Last Updated: 2011-09-19 16:50:20 -0400 (Reuters Health)
By Frederik Joelving
NEW YORK (Reuters Health) - Old, poor and Hispanic women are all more likely to have lymph nodes under the armpit removed unnecessarily during breast cancer surgery, a new study finds.
That's despite 2005 guidelines recommending a gentler surgery that spares most of the lymph nodes, avoiding side effects like pain, swelling and numbness down the line.
Based on a California cancer registry, researchers found that more than a third of some 18,000 women who had undergone mastectomy for early-stage breast cancer had had their lymph nodes removed as well -- a procedure known as axillary lymph node dissection, or ALND.
Yet all of these women had node-negative tumors, meaning the cancer hadn't spread beyond the breast.
Since the mid 2000s, the American Society of Clinical Oncology has urged doctors to consider removing only the lymph nodes closest to the tumor -- called sentinel lymph nodes -- to see if the disease has spread beyond the breast.
Even if it has, a study released earlier this year in the Journal of the American Medical Association suggested removing the lymph nodes doesn't help women live longer, as long as they are getting radiation and chemotherapy.
Dr. Sharon Lum, a breast surgeon who worked on the new study, said certain women appeared to be more at risk of having their lymph nodes removed for no apparent reason.
"The women that were getting this unnecessary surgery were more likely to be of lower socioeconomic status, were older, or were Hispanic," Lum, of Loma Linda University in California, told Reuters Health.
It's hard to tease out why that is based on the registry data. The gentler surgery isn't more expensive, Lum said, but it does require more coordination between different departments, adding an extra step that some surgeons might prefer to avoid.
"There are surgeons that choose not to do it, and there are patients that don't know it's better," she explained. "The take-home message for patients and surgeons is, you have to be educated about the downstream consequences of the surgery you choose to do."

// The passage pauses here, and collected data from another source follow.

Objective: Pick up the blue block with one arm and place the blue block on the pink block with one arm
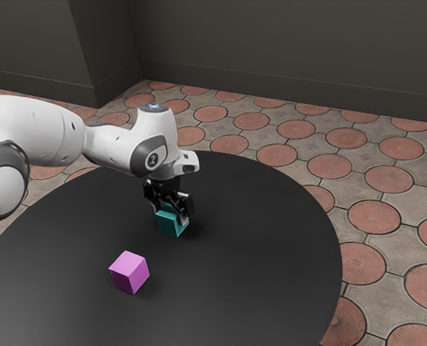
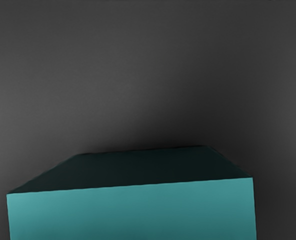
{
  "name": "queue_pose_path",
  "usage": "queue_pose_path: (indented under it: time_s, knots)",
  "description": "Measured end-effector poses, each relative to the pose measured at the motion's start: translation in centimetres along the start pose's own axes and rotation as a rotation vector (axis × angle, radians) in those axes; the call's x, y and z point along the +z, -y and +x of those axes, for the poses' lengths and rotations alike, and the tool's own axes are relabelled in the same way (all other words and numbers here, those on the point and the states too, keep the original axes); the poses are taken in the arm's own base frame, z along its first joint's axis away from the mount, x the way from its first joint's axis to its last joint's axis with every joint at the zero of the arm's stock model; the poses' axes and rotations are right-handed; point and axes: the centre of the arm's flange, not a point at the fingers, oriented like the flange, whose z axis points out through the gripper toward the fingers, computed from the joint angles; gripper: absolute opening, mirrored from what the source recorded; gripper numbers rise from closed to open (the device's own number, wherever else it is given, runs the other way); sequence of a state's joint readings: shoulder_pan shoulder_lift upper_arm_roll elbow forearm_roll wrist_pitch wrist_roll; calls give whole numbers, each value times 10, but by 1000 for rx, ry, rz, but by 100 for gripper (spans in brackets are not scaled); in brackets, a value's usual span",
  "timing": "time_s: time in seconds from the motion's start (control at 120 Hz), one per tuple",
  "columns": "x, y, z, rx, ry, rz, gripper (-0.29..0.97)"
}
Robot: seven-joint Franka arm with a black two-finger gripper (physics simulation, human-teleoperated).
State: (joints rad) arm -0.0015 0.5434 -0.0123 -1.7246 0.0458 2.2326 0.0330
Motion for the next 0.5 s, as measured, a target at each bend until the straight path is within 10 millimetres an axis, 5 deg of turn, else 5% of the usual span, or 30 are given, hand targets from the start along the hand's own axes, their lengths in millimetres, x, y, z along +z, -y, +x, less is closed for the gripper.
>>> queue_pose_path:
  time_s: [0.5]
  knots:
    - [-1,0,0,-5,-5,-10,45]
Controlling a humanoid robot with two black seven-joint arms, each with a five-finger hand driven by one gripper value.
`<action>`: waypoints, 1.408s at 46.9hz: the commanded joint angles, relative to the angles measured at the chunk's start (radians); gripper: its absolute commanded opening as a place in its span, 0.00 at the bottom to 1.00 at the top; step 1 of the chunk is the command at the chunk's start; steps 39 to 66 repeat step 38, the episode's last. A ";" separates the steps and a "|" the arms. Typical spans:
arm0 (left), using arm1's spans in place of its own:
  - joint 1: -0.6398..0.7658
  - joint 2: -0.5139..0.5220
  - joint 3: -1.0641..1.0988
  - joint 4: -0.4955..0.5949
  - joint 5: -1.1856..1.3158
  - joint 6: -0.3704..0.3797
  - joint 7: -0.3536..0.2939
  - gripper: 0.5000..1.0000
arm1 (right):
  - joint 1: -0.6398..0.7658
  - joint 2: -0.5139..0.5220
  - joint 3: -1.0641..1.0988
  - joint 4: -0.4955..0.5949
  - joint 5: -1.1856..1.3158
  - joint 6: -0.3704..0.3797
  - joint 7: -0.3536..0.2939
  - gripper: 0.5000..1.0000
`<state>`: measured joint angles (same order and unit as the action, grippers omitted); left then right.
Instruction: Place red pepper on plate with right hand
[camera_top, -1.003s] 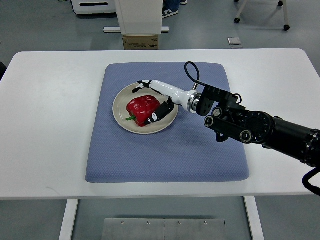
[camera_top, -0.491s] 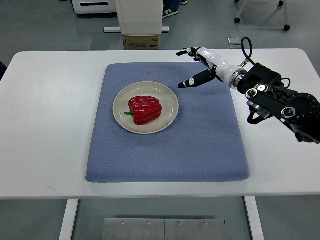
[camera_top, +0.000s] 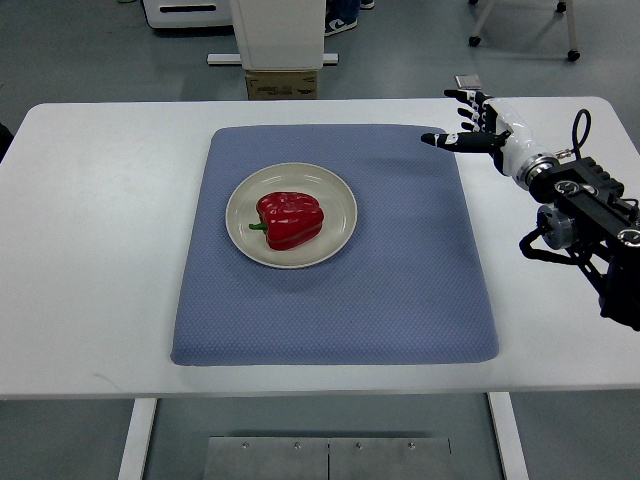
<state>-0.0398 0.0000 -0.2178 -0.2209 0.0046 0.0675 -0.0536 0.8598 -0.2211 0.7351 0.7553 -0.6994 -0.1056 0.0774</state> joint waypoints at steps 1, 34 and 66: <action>0.000 0.000 0.000 0.000 0.000 0.000 0.000 1.00 | -0.019 0.005 0.058 -0.001 0.000 -0.003 -0.013 0.94; 0.000 0.000 0.000 0.000 0.000 0.000 0.000 1.00 | -0.087 0.104 0.316 -0.001 0.132 -0.005 -0.030 1.00; 0.000 0.000 0.000 0.000 0.000 0.000 0.000 1.00 | -0.093 0.104 0.314 -0.001 0.133 -0.005 -0.030 1.00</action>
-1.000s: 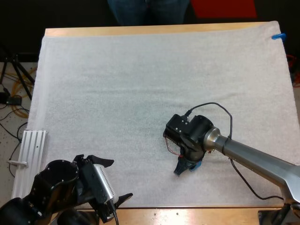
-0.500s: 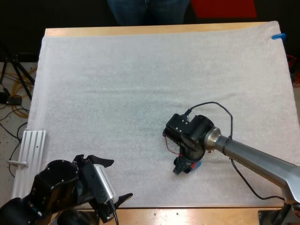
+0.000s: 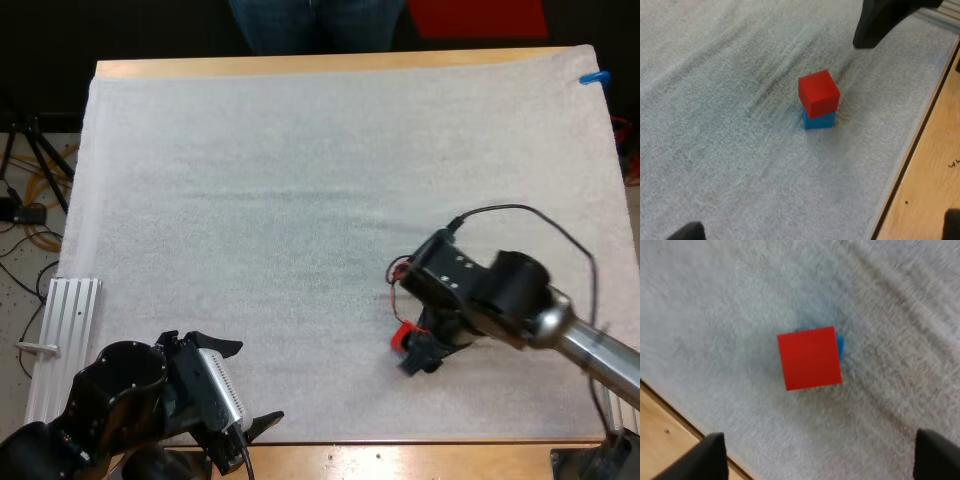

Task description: Stack red cube on blue cube

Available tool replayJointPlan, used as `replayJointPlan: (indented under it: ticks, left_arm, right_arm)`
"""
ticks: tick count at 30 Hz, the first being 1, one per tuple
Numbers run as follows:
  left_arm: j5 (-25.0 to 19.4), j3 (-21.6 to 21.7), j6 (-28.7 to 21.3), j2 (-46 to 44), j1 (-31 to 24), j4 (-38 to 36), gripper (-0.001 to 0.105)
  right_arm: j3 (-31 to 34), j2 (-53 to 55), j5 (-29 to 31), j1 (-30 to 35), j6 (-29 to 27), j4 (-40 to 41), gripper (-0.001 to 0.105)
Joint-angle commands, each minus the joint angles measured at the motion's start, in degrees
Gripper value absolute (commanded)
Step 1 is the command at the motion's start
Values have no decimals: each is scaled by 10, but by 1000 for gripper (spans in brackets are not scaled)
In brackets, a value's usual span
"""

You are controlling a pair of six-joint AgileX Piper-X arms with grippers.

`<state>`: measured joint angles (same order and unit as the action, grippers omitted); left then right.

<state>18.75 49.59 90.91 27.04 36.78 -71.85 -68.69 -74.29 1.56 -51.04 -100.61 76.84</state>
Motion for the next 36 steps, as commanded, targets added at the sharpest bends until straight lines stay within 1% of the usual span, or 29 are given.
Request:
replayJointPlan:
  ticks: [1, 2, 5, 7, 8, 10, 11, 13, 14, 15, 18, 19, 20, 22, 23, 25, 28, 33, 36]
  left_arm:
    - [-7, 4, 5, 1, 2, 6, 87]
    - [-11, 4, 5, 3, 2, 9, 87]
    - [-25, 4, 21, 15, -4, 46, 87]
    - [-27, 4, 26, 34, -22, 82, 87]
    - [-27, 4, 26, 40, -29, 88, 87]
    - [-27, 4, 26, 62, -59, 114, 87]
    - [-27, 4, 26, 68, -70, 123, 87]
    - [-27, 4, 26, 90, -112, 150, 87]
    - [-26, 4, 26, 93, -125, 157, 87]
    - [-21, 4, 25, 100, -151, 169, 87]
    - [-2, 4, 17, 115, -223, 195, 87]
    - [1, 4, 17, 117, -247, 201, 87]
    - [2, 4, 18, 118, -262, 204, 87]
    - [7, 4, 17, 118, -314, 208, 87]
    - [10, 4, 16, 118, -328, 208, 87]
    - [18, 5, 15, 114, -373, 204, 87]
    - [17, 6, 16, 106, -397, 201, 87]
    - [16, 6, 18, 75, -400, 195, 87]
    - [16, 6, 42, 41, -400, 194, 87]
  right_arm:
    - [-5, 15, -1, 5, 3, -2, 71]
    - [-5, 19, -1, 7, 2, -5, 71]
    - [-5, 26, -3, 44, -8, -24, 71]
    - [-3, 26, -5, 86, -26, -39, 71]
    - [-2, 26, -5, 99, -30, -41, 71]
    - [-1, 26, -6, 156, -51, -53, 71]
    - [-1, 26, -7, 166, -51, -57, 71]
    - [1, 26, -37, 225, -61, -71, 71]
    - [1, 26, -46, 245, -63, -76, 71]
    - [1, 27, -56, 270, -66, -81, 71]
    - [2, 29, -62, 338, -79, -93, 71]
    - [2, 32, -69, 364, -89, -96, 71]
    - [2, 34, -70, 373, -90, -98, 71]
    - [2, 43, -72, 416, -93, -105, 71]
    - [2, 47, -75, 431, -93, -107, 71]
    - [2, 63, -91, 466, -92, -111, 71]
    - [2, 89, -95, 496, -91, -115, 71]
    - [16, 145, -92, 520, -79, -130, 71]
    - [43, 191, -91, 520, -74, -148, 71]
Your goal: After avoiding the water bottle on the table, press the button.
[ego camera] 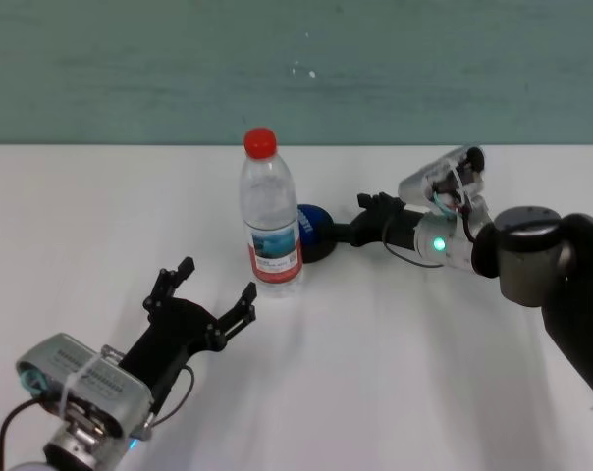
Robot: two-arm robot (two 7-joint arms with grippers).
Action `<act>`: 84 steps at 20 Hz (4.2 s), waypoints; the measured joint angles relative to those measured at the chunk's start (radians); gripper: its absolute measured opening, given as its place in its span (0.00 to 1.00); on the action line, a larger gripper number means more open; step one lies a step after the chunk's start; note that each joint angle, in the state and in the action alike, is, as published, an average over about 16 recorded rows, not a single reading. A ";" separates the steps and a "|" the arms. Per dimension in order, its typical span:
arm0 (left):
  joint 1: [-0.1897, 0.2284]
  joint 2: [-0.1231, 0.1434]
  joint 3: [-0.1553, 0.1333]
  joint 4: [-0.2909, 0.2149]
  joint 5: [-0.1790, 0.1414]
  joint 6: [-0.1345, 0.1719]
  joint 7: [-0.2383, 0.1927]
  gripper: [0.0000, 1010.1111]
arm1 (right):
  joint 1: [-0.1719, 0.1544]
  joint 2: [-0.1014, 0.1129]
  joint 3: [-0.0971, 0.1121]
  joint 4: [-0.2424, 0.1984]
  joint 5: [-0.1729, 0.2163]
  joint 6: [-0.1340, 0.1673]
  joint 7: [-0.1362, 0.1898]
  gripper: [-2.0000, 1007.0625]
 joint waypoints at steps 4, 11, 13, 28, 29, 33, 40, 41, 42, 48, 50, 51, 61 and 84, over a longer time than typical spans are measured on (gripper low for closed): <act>0.000 0.000 0.000 0.000 0.000 0.000 0.000 0.99 | -0.014 0.009 0.005 -0.050 0.000 0.013 -0.005 1.00; 0.000 0.000 0.000 0.000 0.000 0.000 0.000 0.99 | -0.059 0.044 0.021 -0.190 0.012 0.049 -0.023 1.00; 0.000 0.000 0.000 0.000 0.000 0.000 0.000 0.99 | -0.072 0.055 0.026 -0.226 0.018 0.057 -0.028 1.00; 0.000 0.000 0.000 0.000 0.000 0.000 0.000 0.99 | -0.171 0.145 0.090 -0.428 0.061 0.074 -0.087 1.00; 0.000 0.000 0.000 0.000 0.000 0.000 0.000 0.99 | -0.182 0.152 0.098 -0.445 0.065 0.074 -0.092 1.00; 0.000 0.000 0.000 0.000 0.000 0.000 0.000 0.99 | -0.230 0.186 0.135 -0.518 0.082 0.073 -0.115 1.00; 0.000 0.000 0.000 0.000 0.000 0.000 0.000 0.99 | -0.340 0.245 0.217 -0.669 0.117 0.068 -0.160 1.00; 0.000 0.000 0.000 0.000 0.000 0.000 0.000 0.99 | -0.357 0.252 0.229 -0.690 0.122 0.066 -0.166 1.00; 0.000 0.000 0.000 0.000 0.000 0.000 0.000 0.99 | -0.374 0.259 0.241 -0.711 0.127 0.065 -0.172 1.00; 0.000 0.000 0.000 0.000 0.000 0.000 0.000 0.99 | -0.483 0.293 0.310 -0.827 0.152 0.046 -0.207 1.00; 0.000 0.000 0.000 0.000 0.000 0.000 0.000 0.99 | -0.519 0.300 0.330 -0.860 0.158 0.036 -0.217 1.00; 0.000 0.000 0.000 0.000 0.000 0.000 0.000 0.99 | -0.537 0.302 0.338 -0.874 0.160 0.031 -0.221 1.00; 0.000 0.000 0.000 0.000 0.000 0.000 0.000 0.99 | -0.697 0.299 0.384 -0.983 0.166 -0.033 -0.248 1.00; 0.000 0.000 0.000 0.000 0.000 0.000 0.000 0.99 | -0.884 0.234 0.307 -1.003 0.106 -0.212 -0.189 1.00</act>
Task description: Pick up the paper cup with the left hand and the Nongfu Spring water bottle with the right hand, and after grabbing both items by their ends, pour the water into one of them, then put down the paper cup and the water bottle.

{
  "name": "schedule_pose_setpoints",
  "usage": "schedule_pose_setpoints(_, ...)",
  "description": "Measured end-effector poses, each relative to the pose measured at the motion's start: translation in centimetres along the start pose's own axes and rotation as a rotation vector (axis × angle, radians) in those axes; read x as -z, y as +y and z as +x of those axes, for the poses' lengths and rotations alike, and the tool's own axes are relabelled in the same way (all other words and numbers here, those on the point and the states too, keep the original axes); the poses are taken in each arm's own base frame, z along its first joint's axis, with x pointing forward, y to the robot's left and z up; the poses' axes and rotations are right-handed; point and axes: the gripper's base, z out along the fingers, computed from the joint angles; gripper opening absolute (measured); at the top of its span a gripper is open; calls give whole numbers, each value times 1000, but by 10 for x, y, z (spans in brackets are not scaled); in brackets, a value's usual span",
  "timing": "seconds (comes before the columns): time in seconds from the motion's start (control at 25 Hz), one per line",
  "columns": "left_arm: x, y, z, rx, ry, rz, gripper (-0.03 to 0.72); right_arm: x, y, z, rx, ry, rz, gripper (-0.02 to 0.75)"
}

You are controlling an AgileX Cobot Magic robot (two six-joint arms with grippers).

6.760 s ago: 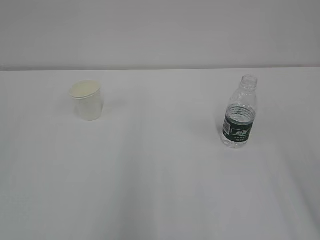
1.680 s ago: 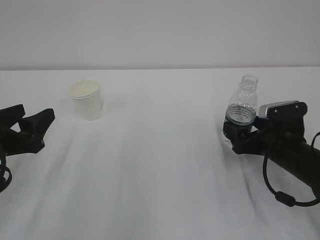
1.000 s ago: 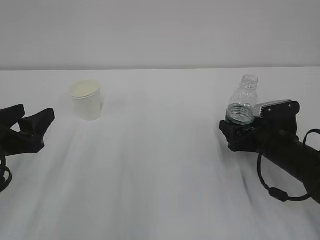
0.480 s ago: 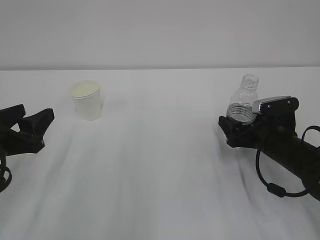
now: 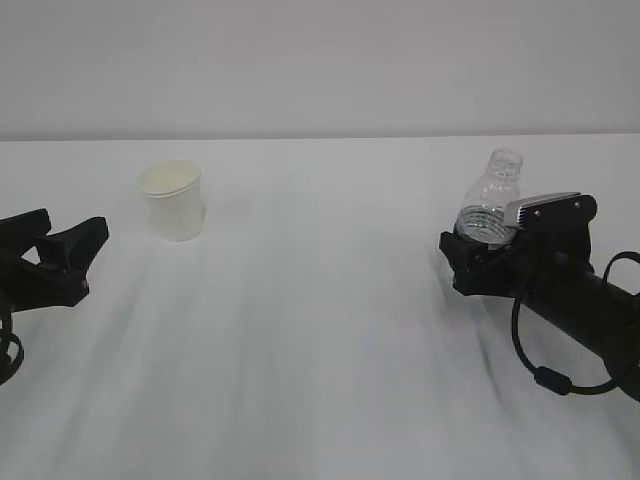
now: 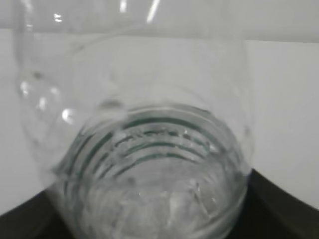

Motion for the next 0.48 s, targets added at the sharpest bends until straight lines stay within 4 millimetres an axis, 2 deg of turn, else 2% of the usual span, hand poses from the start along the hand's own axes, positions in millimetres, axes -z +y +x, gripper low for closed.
schedule_pose_setpoints(0.48,0,0,0,0,0,0,494,0,1,0,7,1,-14,454)
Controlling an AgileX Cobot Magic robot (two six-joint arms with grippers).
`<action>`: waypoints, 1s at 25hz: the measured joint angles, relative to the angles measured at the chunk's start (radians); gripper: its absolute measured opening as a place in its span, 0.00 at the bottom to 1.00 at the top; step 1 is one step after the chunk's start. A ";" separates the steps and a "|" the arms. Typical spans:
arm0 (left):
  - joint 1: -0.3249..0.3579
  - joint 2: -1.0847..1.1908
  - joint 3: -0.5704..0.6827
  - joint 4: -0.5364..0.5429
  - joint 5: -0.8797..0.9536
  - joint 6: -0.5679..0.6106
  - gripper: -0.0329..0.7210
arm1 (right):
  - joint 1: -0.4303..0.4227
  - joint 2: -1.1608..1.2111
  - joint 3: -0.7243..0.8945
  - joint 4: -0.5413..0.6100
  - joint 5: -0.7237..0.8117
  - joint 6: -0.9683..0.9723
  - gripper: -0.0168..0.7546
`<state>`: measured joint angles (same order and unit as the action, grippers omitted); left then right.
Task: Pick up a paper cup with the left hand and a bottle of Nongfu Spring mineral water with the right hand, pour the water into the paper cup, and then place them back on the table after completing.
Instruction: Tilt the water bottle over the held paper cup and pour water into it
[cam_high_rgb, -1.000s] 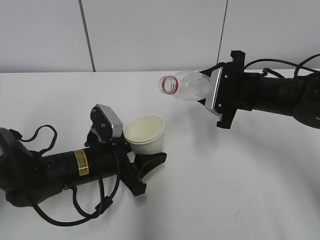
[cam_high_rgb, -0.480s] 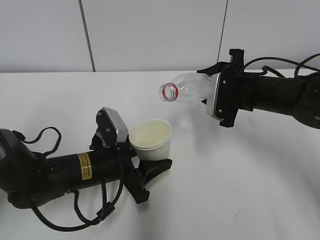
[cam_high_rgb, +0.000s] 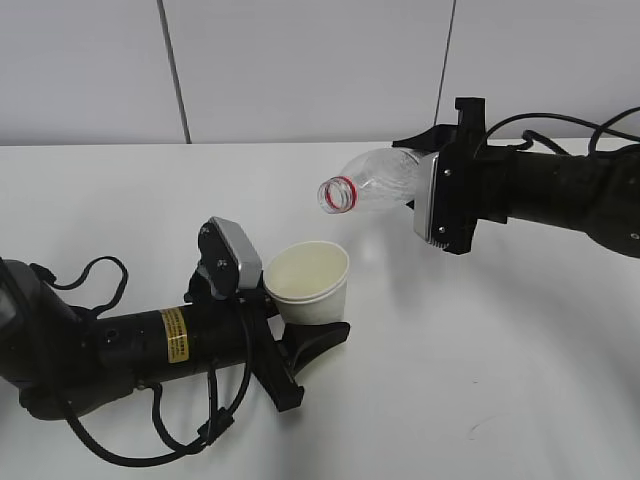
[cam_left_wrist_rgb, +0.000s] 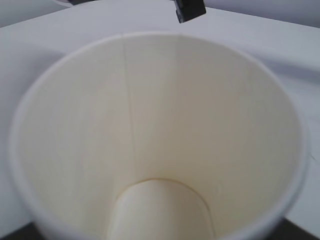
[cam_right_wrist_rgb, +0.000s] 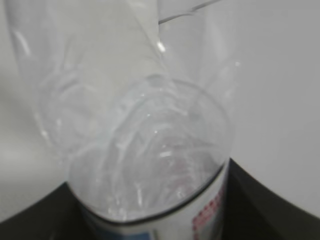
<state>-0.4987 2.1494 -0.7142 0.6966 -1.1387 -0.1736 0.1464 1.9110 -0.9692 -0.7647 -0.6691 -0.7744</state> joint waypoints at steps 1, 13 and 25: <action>0.000 0.000 0.000 0.000 0.000 0.000 0.55 | 0.000 0.000 0.000 0.000 0.000 -0.007 0.58; 0.000 0.000 0.000 0.000 0.000 0.000 0.55 | 0.000 0.000 0.000 0.002 -0.014 -0.089 0.58; 0.000 0.000 0.000 0.000 0.000 0.000 0.55 | 0.000 0.000 0.000 0.002 -0.051 -0.163 0.58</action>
<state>-0.4987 2.1494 -0.7142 0.6966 -1.1387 -0.1736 0.1464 1.9110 -0.9692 -0.7625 -0.7199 -0.9378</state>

In an editorial published along with the study in the Archives of Surgery, Dr. Jan H. Wong, of East Carolina University in Greensville, North Carolina, says the study raises troubling questions.
"Do these data lend further evidence to the difficulty of translating evidence-based recommendations of care into clinical practice? If so, what are the reasons for this and how might this be corrected? Might these data suggest the selective management of women with early breast cancer based on the level of insurance coverage?" Wong writes.
He adds that the study is "a wake-up call that health care systems need to more rigorously examine the process of care and to intervene with corrective action where appropriate."